■ What is needed: Print exactly the lines below between the line holding "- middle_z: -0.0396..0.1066" and the line holding "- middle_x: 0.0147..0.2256", inclusive, and nothing more.
BEGIN Data listing
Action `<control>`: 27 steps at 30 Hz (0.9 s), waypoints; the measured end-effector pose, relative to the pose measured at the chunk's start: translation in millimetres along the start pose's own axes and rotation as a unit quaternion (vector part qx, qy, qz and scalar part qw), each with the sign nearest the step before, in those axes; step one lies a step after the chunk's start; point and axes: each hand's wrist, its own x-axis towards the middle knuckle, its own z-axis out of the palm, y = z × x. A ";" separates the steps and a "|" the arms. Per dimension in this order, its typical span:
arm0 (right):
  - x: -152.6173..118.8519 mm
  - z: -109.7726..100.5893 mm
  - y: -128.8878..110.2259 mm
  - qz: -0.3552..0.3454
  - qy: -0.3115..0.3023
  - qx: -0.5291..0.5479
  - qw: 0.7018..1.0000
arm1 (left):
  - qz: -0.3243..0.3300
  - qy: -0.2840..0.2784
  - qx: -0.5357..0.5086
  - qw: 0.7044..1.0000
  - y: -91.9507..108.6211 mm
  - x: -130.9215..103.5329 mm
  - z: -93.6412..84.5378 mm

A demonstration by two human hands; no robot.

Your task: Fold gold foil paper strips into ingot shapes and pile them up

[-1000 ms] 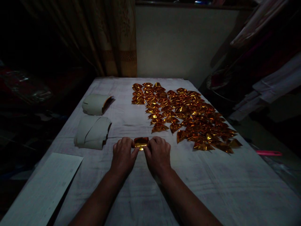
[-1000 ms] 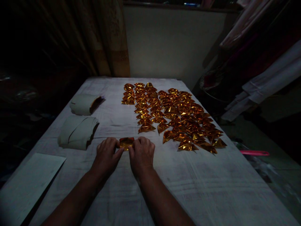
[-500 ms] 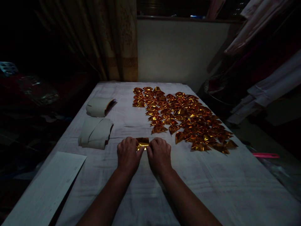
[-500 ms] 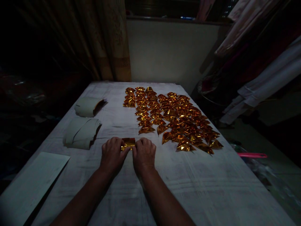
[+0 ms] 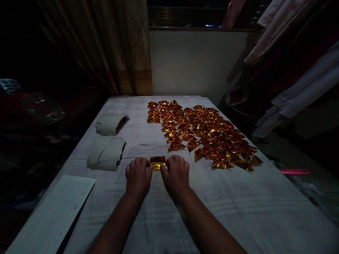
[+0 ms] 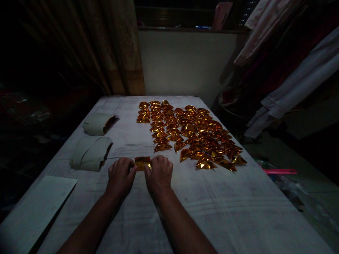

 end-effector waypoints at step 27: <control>-2.5 -2.9 19.9 -0.039 -0.012 0.182 0.982 | 0.035 0.071 -0.078 0.994 -13.2 -2.7 11.1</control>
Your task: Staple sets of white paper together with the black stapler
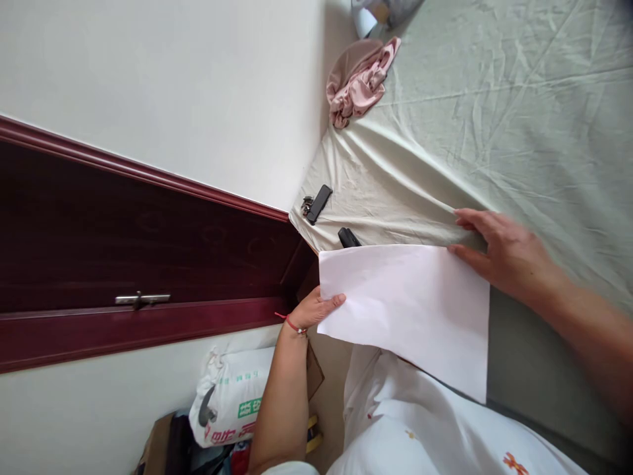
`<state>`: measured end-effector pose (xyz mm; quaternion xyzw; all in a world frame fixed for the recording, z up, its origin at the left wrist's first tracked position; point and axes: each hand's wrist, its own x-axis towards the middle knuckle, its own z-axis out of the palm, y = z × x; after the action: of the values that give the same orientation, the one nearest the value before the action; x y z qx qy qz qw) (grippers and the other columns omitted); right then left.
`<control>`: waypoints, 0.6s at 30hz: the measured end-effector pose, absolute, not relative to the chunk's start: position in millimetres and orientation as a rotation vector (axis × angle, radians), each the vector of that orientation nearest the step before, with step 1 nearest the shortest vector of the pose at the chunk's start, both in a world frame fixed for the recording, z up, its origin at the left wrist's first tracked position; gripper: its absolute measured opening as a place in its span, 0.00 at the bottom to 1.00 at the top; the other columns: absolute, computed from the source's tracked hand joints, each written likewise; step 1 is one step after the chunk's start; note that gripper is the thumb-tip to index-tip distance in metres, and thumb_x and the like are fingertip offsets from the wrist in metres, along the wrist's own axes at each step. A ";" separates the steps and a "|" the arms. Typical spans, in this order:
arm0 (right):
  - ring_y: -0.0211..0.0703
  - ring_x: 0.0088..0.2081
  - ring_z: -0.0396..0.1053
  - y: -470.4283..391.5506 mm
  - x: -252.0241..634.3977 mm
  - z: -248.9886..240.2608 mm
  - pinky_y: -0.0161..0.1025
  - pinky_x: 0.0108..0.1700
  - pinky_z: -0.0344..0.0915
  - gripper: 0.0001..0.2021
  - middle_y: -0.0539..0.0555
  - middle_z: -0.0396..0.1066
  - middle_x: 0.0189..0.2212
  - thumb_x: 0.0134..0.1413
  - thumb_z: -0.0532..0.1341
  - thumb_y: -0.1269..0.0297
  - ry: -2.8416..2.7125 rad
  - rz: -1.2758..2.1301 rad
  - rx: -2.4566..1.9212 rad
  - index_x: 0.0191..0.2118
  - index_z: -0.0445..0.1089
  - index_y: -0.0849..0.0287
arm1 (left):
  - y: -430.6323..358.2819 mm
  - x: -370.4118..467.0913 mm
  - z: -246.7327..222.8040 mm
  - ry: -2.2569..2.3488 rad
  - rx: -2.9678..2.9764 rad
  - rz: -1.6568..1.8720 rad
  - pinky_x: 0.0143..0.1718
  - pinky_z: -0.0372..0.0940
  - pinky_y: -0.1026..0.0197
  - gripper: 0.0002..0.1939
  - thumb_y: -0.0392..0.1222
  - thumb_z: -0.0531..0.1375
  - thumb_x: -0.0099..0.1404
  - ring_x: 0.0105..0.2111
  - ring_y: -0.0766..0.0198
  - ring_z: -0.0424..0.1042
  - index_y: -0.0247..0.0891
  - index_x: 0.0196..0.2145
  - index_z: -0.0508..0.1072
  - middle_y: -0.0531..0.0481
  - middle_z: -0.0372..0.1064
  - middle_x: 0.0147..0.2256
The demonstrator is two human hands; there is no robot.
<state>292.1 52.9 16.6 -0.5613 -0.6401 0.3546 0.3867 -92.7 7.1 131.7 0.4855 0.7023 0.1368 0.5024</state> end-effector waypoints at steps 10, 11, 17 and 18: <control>0.48 0.30 0.76 53.4 296.6 22.7 0.41 0.31 0.66 0.24 0.54 0.81 0.32 0.58 0.58 0.40 -1.896 1.254 -1.207 0.48 0.79 0.51 | 44.6 -79.1 152.9 1.576 1.276 0.074 0.26 0.71 0.62 0.19 0.54 0.71 0.57 0.27 0.59 0.76 0.34 0.36 0.83 0.44 0.79 0.30; 0.47 0.28 0.75 53.4 297.4 22.9 0.40 0.28 0.65 0.23 0.53 0.80 0.30 0.58 0.59 0.40 -1.887 1.315 -1.183 0.46 0.79 0.52 | 46.4 -79.0 152.8 1.566 1.263 0.072 0.27 0.72 0.61 0.19 0.54 0.71 0.57 0.28 0.58 0.76 0.34 0.36 0.83 0.44 0.79 0.30; 0.38 0.21 0.64 52.5 296.1 19.4 0.35 0.21 0.57 0.20 0.48 0.70 0.20 0.59 0.60 0.42 -1.851 1.642 -1.050 0.27 0.71 0.54 | 45.3 -84.4 144.6 1.596 1.215 0.126 0.30 0.72 0.59 0.21 0.55 0.72 0.55 0.29 0.56 0.77 0.34 0.37 0.83 0.43 0.80 0.33; 0.38 0.21 0.64 52.8 295.9 18.7 0.35 0.21 0.57 0.21 0.48 0.69 0.20 0.58 0.60 0.42 -1.828 1.694 -1.073 0.26 0.69 0.54 | 44.7 -85.7 140.4 1.610 1.202 0.134 0.29 0.71 0.59 0.21 0.55 0.72 0.55 0.29 0.57 0.77 0.33 0.36 0.83 0.42 0.80 0.32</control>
<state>295.9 52.8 18.7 -0.3865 -0.6582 0.6100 0.2127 -85.7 44.7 140.4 0.5044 0.6758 0.0564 0.5345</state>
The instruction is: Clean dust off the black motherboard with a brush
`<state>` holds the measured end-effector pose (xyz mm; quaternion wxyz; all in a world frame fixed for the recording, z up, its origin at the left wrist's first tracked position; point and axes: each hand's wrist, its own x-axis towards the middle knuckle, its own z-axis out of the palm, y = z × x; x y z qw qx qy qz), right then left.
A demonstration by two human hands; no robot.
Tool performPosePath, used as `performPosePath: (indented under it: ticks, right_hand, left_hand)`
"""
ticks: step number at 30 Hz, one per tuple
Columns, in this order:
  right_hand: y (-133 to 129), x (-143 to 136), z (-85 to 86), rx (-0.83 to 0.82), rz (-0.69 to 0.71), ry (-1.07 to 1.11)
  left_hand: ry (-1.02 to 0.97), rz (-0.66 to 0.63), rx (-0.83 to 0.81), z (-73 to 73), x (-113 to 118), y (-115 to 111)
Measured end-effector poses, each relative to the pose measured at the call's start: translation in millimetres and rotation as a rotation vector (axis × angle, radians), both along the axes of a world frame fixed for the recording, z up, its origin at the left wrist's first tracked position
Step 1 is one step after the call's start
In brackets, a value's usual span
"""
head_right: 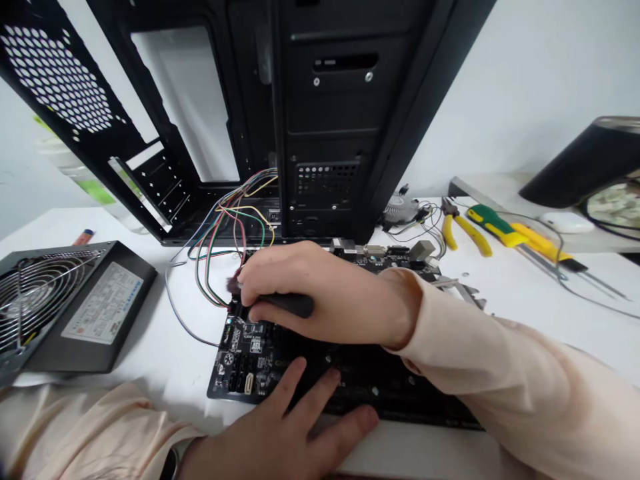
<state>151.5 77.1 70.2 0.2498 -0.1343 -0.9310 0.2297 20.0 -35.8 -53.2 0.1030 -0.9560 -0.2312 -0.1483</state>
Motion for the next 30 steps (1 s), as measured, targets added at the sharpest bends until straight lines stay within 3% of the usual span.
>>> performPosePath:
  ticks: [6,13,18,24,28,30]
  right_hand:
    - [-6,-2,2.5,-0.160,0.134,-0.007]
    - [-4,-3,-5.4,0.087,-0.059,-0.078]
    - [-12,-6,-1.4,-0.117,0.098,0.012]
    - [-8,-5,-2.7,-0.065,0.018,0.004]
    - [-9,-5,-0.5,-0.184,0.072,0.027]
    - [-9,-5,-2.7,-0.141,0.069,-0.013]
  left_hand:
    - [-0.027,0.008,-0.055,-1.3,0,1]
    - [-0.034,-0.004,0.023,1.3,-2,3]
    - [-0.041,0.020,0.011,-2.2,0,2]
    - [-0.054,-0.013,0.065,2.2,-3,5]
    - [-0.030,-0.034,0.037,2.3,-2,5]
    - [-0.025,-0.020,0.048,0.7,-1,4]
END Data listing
■ Your response:
  - middle_z: -0.0396..0.1066
  - middle_x: 0.0189..0.2212
  - thumb_x: 0.0134..0.1413
  - thumb_z: -0.0532..0.1341
  - thumb_y: -0.1269..0.0297
  - ry: -2.8416..2.7125 rad
  - rz: -1.2758..2.1301 rad
  - rx: -2.4566..1.9212 rad
  - index_x: 0.0191..0.2118
  - index_z: -0.0445..0.1089
  - index_y: -0.0849..0.0287
arm1 (left):
  - y: -430.6323..358.2819 mm
  - x: -370.4118..467.0913 mm
  - z: -246.7327..222.8040 mm
  - ry: -2.2569..2.3488 rad
  - rx: -2.9678..2.9764 rad
  - rz: -1.6568..1.8720 rad
  - pinky_x: 0.0143..0.1718
  - pinky_z: -0.0372..0.0940
  - pinky_y: -0.1026..0.0197
  - gripper: 0.0002..0.1939
  - thumb_y: -0.0392..0.1222
  - thumb_z: -0.0531..0.1375
  - thumb_x: -0.0099..0.1404
  - ring_x: 0.0105..0.2111
  - ring_y: -0.0766..0.0198
  - ring_z: -0.0424..0.1042
  - index_y: -0.0247..0.0891
  - index_x: 0.0196..0.2145
  - index_z: -0.0508..0.1072
  - middle_y: -0.0531..0.0481
  - middle_z: -0.0372..0.1064
  - middle_x: 0.0147..0.2256

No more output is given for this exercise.